▸ **BRIEF**
Give the data again in full, without pictures.

__________

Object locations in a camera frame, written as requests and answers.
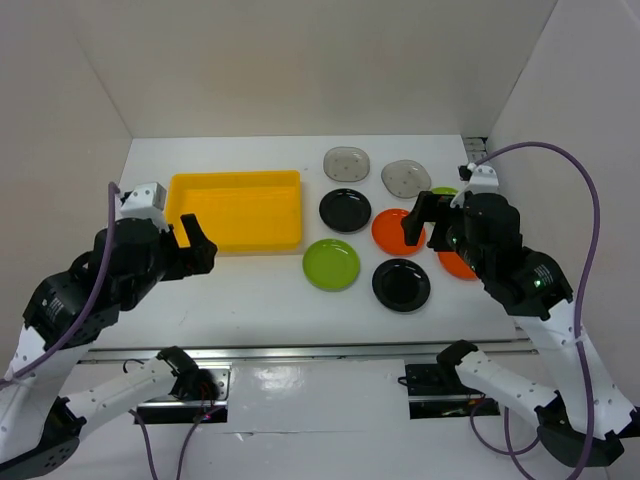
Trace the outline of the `orange plate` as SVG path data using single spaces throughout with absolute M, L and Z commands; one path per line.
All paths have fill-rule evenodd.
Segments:
M 376 245 L 385 253 L 394 256 L 410 256 L 419 252 L 426 243 L 426 231 L 422 229 L 416 245 L 404 243 L 404 230 L 401 220 L 409 212 L 404 209 L 391 208 L 380 212 L 373 220 L 371 235 Z
M 474 271 L 455 252 L 438 252 L 437 256 L 441 266 L 455 278 L 465 281 L 478 279 Z

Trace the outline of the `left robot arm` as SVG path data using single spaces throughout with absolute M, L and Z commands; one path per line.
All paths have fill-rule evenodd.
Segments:
M 96 234 L 91 251 L 43 280 L 24 311 L 19 346 L 1 390 L 1 476 L 31 479 L 63 465 L 96 429 L 163 396 L 213 397 L 212 377 L 177 346 L 83 392 L 62 386 L 100 333 L 135 308 L 159 282 L 206 275 L 216 245 L 185 214 L 188 246 L 149 219 L 118 220 Z

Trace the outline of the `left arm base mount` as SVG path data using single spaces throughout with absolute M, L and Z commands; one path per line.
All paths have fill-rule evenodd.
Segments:
M 231 366 L 202 364 L 188 387 L 138 405 L 136 413 L 149 425 L 187 425 L 202 417 L 203 424 L 223 424 L 228 419 Z

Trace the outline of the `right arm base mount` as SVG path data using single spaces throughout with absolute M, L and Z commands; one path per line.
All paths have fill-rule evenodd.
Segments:
M 397 382 L 406 389 L 412 420 L 463 418 L 473 411 L 479 416 L 499 414 L 494 400 L 463 386 L 436 363 L 406 364 Z

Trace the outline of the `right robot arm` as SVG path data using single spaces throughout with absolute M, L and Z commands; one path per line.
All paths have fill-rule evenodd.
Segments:
M 639 435 L 639 410 L 616 387 L 586 328 L 559 264 L 523 244 L 520 214 L 495 193 L 419 194 L 402 221 L 407 244 L 434 225 L 429 248 L 456 254 L 481 280 L 539 352 L 555 385 L 540 386 L 459 340 L 437 356 L 436 379 L 448 392 L 482 392 L 535 427 L 542 446 L 571 468 L 608 467 Z

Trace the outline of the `green plate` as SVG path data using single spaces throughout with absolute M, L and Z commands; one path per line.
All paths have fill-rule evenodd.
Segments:
M 453 187 L 435 187 L 431 189 L 431 192 L 435 195 L 451 195 L 455 196 L 458 193 L 458 190 Z
M 322 239 L 311 244 L 302 258 L 302 270 L 314 287 L 341 291 L 350 287 L 360 273 L 356 250 L 339 239 Z

__________

▸ **ANSWER FOR THIS EXERCISE**
Object locations in a camera frame, written as requests and answers.
Trace the outline of the `orange plate` as SVG path data using single spaces throughout with absolute M, L and Z commands; one path per line.
All paths have fill-rule evenodd.
Segments:
M 376 245 L 385 253 L 394 256 L 410 256 L 419 252 L 426 243 L 426 231 L 422 229 L 416 245 L 404 243 L 404 230 L 401 220 L 409 212 L 404 209 L 391 208 L 380 212 L 373 220 L 371 235 Z
M 474 271 L 455 252 L 438 252 L 437 256 L 441 266 L 455 278 L 465 281 L 478 279 Z

Trace the outline of the `left robot arm` as SVG path data using single spaces throughout with absolute M, L and Z commands; one path per line.
All paths have fill-rule evenodd.
Segments:
M 96 234 L 91 251 L 43 280 L 24 311 L 19 346 L 1 390 L 1 476 L 31 479 L 63 465 L 96 429 L 163 396 L 213 397 L 212 377 L 177 346 L 83 392 L 62 386 L 100 333 L 135 308 L 159 282 L 206 275 L 216 245 L 185 214 L 188 246 L 149 219 L 118 220 Z

Trace the outline of the `left arm base mount` as SVG path data using single spaces throughout with absolute M, L and Z commands; one path per line.
All paths have fill-rule evenodd.
Segments:
M 231 366 L 202 364 L 188 387 L 138 405 L 136 413 L 149 425 L 187 425 L 202 417 L 203 424 L 223 424 L 228 419 Z

Trace the outline of the `right arm base mount` as SVG path data using single spaces throughout with absolute M, L and Z commands; one path per line.
All paths have fill-rule evenodd.
Segments:
M 397 382 L 406 389 L 412 420 L 463 418 L 473 411 L 479 416 L 499 414 L 494 400 L 463 386 L 436 363 L 406 364 Z

Trace the outline of the `right robot arm` as SVG path data using single spaces throughout with absolute M, L and Z commands; one path per line.
All paths have fill-rule evenodd.
Segments:
M 639 435 L 639 410 L 616 387 L 586 328 L 559 264 L 523 244 L 520 214 L 495 193 L 419 194 L 402 221 L 407 244 L 434 225 L 429 248 L 456 254 L 481 280 L 539 352 L 555 385 L 540 386 L 459 340 L 437 356 L 436 379 L 448 392 L 482 392 L 535 427 L 542 446 L 571 468 L 608 467 Z

Trace the outline of the `green plate` as SVG path data using single spaces throughout with absolute M, L and Z commands; one path per line.
All paths have fill-rule evenodd.
Segments:
M 453 187 L 435 187 L 431 189 L 431 192 L 435 195 L 451 195 L 455 196 L 458 193 L 458 190 Z
M 322 239 L 311 244 L 302 258 L 302 270 L 314 287 L 341 291 L 350 287 L 360 273 L 356 250 L 339 239 Z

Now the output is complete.